C’était le (bon) temps quand les Belges se sentaient à la maison

Les grèves se succèdent, mais les travailleurs, fidèles à l’enseigne depuis des dizaines d’années, se rendent compte qu’ils ne pèsent pas lourd dans la bataille économique. | © Jan De Meuleneir / Photonews
Le passage en franchise des 128 magasins Delhaize fait basculer 9 200 employés et ouvriers dans l’incertitude. La faute à qui ?
Par Martin Buxant
Je voudrais vous parler d’un temps que les moins de 30 ans ne peuvent pas connaître. C’était le temps du Crédit communal et de la Générale de Banque, de Belgacom voire de la RTT, le temps où les Wilfried Martens et autres Jean-Luc Dehaene nous régalaient de leurs « geen commentaar », le temps – 1986 – où les petits Belges brillaient au Mondial de Mexico. On aimait ça, on était bien, et en rentrant nous allions faire nos courses chez Delhaize. Delhaize, au même titre qu’un Dehaene, qu’une Générale de Banque ou qu’un Jean-Marie Pfaff, c’est l’inconscient collectif de tous les Belges.
Chez Delhaize, le Belge se sentait à la maison. Comme un poisson dans l’eau. La décision annoncée par le groupe de franchiser ses 128 magasins en Belgique est lourde à digérer. On pourrait le prendre côté client et se dire : « Ma foi, cela ne va rien changer à mes habitudes. » La concurrence acharnée que vont se livrer les franchisés Delhaize entre eux va pousser, entre autres, à davantage de flexibilité au niveau des horaires, et on aura tôt fait, à la mode américaine, d’avoir des Delhaize ouvert 24 h/24, au cas où il vous faudrait des artichauts ou du cabillaud en pleine nuit.
Mais ce serait quand même bassement égoïste de se cantonner à cette portion-là de l’affaire, quand on sait que le passage en franchise des 128 magasins va faire basculer plus de 9 000 employés et ouvriers dans l’incertitude, et renvoie la charge de l’employeur (et tout ce qui y est afférent au niveau social et fiscal) sur les épaules d’une multitude de petits patrons indépendants qui vont devoir, désormais, lutter avec leurs faibles moyens pour conserver la tête hors de l’eau. Et puis, les salariés, eux, vont changer de commission paritaire.

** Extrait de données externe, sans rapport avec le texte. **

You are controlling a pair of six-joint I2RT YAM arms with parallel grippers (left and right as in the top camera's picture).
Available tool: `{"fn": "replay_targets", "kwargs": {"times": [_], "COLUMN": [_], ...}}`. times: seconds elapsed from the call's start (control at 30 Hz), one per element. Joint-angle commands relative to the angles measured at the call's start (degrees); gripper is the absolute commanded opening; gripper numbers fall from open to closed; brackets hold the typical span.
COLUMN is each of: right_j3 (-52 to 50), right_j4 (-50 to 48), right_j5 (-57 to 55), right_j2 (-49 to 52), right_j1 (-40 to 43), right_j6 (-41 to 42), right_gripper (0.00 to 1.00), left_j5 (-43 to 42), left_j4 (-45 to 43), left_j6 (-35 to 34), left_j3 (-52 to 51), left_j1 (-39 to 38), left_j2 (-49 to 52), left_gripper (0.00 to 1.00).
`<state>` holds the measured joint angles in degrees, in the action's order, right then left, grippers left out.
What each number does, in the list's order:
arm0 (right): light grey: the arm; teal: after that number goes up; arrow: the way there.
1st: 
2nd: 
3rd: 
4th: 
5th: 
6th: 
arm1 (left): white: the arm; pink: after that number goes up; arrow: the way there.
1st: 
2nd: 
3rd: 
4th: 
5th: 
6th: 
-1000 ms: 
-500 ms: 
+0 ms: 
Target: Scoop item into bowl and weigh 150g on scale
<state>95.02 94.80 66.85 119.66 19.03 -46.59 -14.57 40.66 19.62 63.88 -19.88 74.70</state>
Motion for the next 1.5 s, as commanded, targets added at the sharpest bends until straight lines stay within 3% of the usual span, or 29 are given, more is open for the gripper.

Ajoutez à cela que la grande distribution est secouée dans son ensemble par l’arrivée de l’intelligence artificielle qui, dans les domaines liés aux supermarchés, est en train de tout révolutionner
Forcément, cela va se faire au détriment du personnel et le modèle Delhaize, qui passait aussi par un service de qualité – quoi qu’en pensent certains –, va en prendre un coup. Ajoutez à cela que la grande distribution est secouée dans son ensemble par l’arrivée de l’intelligence artificielle qui, dans les domaines liés aux supermarchés, est en train de tout révolutionner, et forcément dans le sens d’utiliser moins de personnel, vous aurez compris que l’avenir n’est pas très rose pour les 9 200 delhaiziens. Et les autres.
Ce serait un peu court de crier aux « méchants patrons ». On n’est pas au PTB ici, on connaît le système dans lequel on évolue, et on essaie de voir les choses avec un peu de nuance. La vérité est qu’il y a trop de supermarchés en Belgique aujourd’hui, que les « hard discount » type Aldi et Lidl sapent jour après jour le modèle Delhaize, et que basculer vers un modèle de franchisés, même si c’est dur pour le personnel au niveau des conditions de travail, permet aussi d’éviter la faillite et une procédure de licenciement collectif.
Mais la vérité, c’est de dire encore, qu’à l’instar de tous nos fleurons industriels belges, Delhaize est passé entre des mains étrangères il y a quelques années, celles du groupe néerlandais Ahold, et qu’on n’a forcément pas le même sentimentalisme quand on regarde les choses depuis Zaandam, aux Pays-Bas. On voit des chiffres et on voit que les supermarchés belges sont en perte de vitesse. Et on ne voit pas ce qu’il y a derrière.
Ayons donc une pensée pour M. Pluma. Il a régné sur le rayon vin et limonades du Delhaize d’Ottignies dans les années 80-90. Je ne sais pas s’il nous lit mais, à lui et aux 9 200 autres delhaiziens et ex-delhaiziens, les caissiers, les caissières, je leur dis : merci pour le service, merci pour le sourire.